What to do:
Exactly as written, copy the lines that run from the start of the data below to the line containing "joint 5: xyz", both ends included.

Data segment:
----------------------------------------
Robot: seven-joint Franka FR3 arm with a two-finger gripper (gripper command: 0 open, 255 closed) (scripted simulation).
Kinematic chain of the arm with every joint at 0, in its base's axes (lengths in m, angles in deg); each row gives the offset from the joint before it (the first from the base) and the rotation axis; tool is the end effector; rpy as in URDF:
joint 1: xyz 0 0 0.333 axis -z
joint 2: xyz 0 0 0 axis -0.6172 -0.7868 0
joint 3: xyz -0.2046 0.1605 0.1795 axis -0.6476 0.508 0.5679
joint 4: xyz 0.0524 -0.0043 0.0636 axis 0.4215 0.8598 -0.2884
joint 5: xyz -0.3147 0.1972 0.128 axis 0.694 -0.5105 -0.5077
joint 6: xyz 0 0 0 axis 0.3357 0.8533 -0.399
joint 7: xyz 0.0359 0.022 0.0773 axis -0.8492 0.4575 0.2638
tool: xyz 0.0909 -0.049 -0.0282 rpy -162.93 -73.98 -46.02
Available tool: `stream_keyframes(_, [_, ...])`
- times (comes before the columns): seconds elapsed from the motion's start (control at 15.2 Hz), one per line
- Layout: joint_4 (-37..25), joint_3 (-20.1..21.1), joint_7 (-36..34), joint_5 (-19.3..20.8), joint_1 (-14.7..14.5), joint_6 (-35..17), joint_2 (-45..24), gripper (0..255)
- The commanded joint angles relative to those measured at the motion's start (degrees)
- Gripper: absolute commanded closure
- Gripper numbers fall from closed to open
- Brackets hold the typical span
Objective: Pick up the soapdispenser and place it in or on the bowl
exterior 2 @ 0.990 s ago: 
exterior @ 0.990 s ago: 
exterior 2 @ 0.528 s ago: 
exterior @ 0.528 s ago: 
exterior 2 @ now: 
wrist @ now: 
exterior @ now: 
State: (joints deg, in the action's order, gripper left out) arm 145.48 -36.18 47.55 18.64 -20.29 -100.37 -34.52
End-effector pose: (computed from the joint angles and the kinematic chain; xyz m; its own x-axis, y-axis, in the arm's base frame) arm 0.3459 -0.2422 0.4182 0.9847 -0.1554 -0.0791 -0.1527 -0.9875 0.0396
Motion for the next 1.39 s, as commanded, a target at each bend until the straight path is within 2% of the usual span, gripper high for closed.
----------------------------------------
Result:
Robot: seven-joint Franka FR3 arm with a two-finger gripper (gripper command: 0 open, 255 closed) (scripted simulation).
Kinematic chain of the arm with every joint at 0, in its base's axes (lengths in m, angles in deg); each row gives the offset from the joint before it (the first from the base) and the rotation axis; tool is the end effector; rpy as in URDF:
joint 1: xyz 0 0 0.333 axis -z
joint 2: xyz 0 0 0 axis -0.6172 -0.7868 0
joint 3: xyz -0.2046 0.1605 0.1795 axis -0.6476 0.508 0.5679
joint 4: xyz 0.0524 -0.0043 0.0636 axis 0.4215 0.8598 -0.2884
joint 5: xyz -0.3147 0.1972 0.128 axis 0.694 -0.5105 -0.5077

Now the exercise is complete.